◆ **ABOUT THIS TASK**
In full and without changes, output the data.

Stored items from a collection
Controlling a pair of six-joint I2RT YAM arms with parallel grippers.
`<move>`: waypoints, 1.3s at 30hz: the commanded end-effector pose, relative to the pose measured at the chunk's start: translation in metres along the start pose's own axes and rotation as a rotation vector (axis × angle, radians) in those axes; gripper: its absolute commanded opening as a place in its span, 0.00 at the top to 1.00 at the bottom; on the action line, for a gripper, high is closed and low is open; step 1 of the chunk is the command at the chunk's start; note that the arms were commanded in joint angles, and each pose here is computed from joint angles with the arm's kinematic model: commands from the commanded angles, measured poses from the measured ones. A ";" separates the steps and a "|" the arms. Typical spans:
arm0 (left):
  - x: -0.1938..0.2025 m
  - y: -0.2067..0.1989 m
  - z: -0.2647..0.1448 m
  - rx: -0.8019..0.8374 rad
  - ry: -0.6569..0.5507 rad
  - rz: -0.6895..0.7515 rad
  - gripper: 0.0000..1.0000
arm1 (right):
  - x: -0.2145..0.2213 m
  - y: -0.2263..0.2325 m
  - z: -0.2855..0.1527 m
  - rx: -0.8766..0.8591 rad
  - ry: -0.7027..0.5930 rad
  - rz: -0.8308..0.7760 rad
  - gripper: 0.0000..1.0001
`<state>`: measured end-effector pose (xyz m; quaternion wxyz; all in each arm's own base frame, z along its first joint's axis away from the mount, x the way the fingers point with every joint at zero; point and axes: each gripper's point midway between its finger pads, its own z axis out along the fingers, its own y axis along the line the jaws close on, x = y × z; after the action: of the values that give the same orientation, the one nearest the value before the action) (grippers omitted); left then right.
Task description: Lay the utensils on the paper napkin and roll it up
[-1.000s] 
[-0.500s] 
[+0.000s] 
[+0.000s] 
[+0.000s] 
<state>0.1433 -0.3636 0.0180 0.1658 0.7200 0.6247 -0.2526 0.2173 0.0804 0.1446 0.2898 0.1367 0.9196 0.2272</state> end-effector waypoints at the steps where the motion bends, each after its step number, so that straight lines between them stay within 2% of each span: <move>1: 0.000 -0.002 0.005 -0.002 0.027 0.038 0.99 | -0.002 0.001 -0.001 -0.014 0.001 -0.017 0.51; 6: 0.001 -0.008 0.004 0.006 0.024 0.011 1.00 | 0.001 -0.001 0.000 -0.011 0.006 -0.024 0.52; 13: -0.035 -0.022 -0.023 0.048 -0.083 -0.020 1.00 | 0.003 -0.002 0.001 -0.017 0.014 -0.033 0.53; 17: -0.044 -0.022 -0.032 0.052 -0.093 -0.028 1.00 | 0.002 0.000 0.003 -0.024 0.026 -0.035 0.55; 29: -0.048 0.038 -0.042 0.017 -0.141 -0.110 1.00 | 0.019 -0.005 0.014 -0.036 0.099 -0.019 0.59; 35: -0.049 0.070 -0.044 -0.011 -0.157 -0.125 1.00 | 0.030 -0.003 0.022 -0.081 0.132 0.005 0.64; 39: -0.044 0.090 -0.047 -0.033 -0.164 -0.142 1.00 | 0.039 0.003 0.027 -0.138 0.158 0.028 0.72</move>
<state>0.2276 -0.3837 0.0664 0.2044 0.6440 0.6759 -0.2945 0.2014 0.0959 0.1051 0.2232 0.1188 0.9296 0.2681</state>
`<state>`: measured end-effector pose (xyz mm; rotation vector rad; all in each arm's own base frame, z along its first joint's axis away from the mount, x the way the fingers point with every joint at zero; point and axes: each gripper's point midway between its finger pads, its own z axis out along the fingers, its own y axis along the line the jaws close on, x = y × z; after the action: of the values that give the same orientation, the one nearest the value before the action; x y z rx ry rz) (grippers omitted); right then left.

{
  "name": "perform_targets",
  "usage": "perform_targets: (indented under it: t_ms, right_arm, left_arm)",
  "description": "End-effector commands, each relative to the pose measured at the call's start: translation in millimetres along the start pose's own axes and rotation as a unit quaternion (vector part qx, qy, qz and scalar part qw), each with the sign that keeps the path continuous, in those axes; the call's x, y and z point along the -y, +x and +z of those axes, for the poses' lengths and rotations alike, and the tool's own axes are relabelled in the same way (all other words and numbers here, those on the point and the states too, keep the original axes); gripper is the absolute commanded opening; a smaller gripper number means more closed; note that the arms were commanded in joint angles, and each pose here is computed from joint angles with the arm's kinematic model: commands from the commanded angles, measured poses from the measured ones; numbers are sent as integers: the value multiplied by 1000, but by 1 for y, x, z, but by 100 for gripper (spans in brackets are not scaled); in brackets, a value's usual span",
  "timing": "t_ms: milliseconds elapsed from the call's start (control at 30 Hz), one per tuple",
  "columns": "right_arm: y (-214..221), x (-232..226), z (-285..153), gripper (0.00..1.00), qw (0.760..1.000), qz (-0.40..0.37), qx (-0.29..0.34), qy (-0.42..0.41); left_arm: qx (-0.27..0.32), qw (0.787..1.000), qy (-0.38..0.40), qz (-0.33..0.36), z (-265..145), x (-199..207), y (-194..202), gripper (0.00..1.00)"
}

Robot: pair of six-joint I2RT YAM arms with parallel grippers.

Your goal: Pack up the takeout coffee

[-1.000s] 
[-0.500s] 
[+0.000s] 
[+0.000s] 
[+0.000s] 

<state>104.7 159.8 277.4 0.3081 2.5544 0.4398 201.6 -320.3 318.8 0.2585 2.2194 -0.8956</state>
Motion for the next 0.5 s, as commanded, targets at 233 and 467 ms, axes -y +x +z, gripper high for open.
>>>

◆ **SOLUTION FOR THIS TASK**
Controlling a pair of six-joint I2RT YAM arms with parallel grippers.
`<move>`: waypoints, 1.3s at 30hz: the commanded end-effector pose, relative to the pose measured at the chunk's start: translation in metres along the start pose's own axes and rotation as a rotation vector (axis × angle, radians) in those axes; gripper: its absolute commanded opening as a place in its span, 0.00 at the top to 1.00 at the bottom; on the action line, for a gripper, high is closed and low is open; step 1 of the chunk is the command at the chunk's start; note that the arms were commanded in joint angles, and each pose here is computed from joint angles with the arm's kinematic model: commands from the commanded angles, measured poses from the measured ones. A ";" separates the steps and a "|" the arms. Typical spans:
arm0 (left):
  - x: -0.1938..0.2025 m
  - y: -0.2067..0.1989 m
  - z: -0.2647..0.1448 m
  - rx: -0.8019..0.8374 rad
  - ry: -0.6569..0.5507 rad
  - rz: -0.6895..0.7515 rad
  - gripper: 0.0000..1.0000
arm1 (right):
  - x: -0.2145..0.2213 m
  - y: -0.2263..0.2325 m
  - z: -0.2855..0.1527 m
  - rx: -0.8766..0.8591 rad
  - ry: -0.7027..0.5930 rad
  - rz: -0.8308..0.7760 rad
  - gripper: 0.0000..1.0001
`<state>`: measured end-effector pose (xyz m; quaternion wxyz; all in each arm's own base frame, z along its first joint's axis away from the mount, x the way the fingers point with every joint at zero; point and axes: each gripper's point midway between its finger pads, its own z axis out along the fingers, its own y axis along the line the jaws close on, x = y × z; after the action: of the values that give the same orientation, the one nearest the value before the action) (grippers omitted); left then right.
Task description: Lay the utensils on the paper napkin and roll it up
[-1.000s] 
[-0.500s] 
[+0.000s] 
[+0.000s] 
[+0.000s] 
<state>0.1433 -0.3636 0.0180 0.1658 0.7200 0.6247 -0.2526 0.2173 0.0804 0.1446 0.2898 0.1367 0.9196 0.2272</state> end-effector waypoints at the steps where the motion bends, each after its step number, so that straight lines between them stay within 2% of each span: <move>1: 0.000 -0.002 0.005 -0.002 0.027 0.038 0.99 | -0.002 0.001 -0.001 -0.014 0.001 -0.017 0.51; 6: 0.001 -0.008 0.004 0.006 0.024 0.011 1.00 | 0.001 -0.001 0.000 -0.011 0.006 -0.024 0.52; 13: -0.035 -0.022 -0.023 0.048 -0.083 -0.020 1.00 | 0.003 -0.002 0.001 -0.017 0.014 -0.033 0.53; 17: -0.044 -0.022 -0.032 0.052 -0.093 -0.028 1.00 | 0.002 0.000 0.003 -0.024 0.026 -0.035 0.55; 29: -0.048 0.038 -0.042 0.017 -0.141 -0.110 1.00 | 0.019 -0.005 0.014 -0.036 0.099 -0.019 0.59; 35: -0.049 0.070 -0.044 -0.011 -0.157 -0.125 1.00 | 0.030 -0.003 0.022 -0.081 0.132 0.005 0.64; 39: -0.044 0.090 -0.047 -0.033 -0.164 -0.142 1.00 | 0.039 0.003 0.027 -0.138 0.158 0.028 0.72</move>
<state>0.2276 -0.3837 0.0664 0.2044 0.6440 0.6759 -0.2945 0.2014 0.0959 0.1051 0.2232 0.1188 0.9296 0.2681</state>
`<state>`: measured end-effector pose (xyz mm; rotation vector rad; all in each arm's own base frame, z along its first joint's axis away from the mount, x the way the fingers point with every joint at zero; point and axes: each gripper's point midway between its finger pads, its own z axis out along the fingers, its own y axis along the line the jaws close on, x = y × z; after the action: of the values that give the same orientation, the one nearest the value before the action; x y z rx ry rz) (grippers omitted); right then left.

{
  "name": "perform_targets",
  "usage": "perform_targets: (indented under it: t_ms, right_arm, left_arm)",
  "description": "End-effector commands, each relative to the pose measured at the call's start: translation in millimetres along the start pose's own axes and rotation as a unit quaternion (vector part qx, qy, qz and scalar part qw), each with the sign that keeps the path continuous, in those axes; the call's x, y and z point along the -y, +x and +z of those axes, for the poses' lengths and rotations alike, and the tool's own axes are relabelled in the same way (all other words and numbers here, those on the point and the states too, keep the original axes); gripper is the absolute commanded opening; a smaller gripper number means more closed; note that the arms were commanded in joint angles, and each pose here is computed from joint angles with the arm's kinematic model: commands from the commanded angles, measured poses from the measured ones; numbers are sent as integers: the value multiplied by 1000, but by 1 for y, x, z, but by 100 for gripper (spans in brackets are not scaled); in brackets, a value's usual span",
  "timing": "t_ms: milliseconds elapsed from the call's start (control at 30 Hz), one per tuple",
  "columns": "right_arm: y (-214..221), x (-232..226), z (-285..153), gripper (0.00..1.00), qw (0.760..1.000), qz (-0.40..0.37), qx (-0.29..0.34), qy (-0.42..0.41); left_arm: qx (-0.27..0.32), qw (0.787..1.000), qy (-0.38..0.40), qz (-0.33..0.36), z (-265..145), x (-199..207), y (-194..202), gripper (0.00..1.00)"
}

Robot: pair of six-joint I2RT YAM arms with parallel grippers.

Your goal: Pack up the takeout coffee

[-1.000s] 
[-0.500s] 
[+0.000s] 
[+0.000s] 
[+0.000s] 

<state>104.7 159.8 277.4 0.3081 2.5544 0.4398 201.6 -320.3 318.8 0.2585 2.2194 -0.8956</state>
Motion for the next 0.5 s, as commanded, targets at 233 and 467 ms, axes -y +x +z, gripper high for open.
>>>

Now the exercise is complete.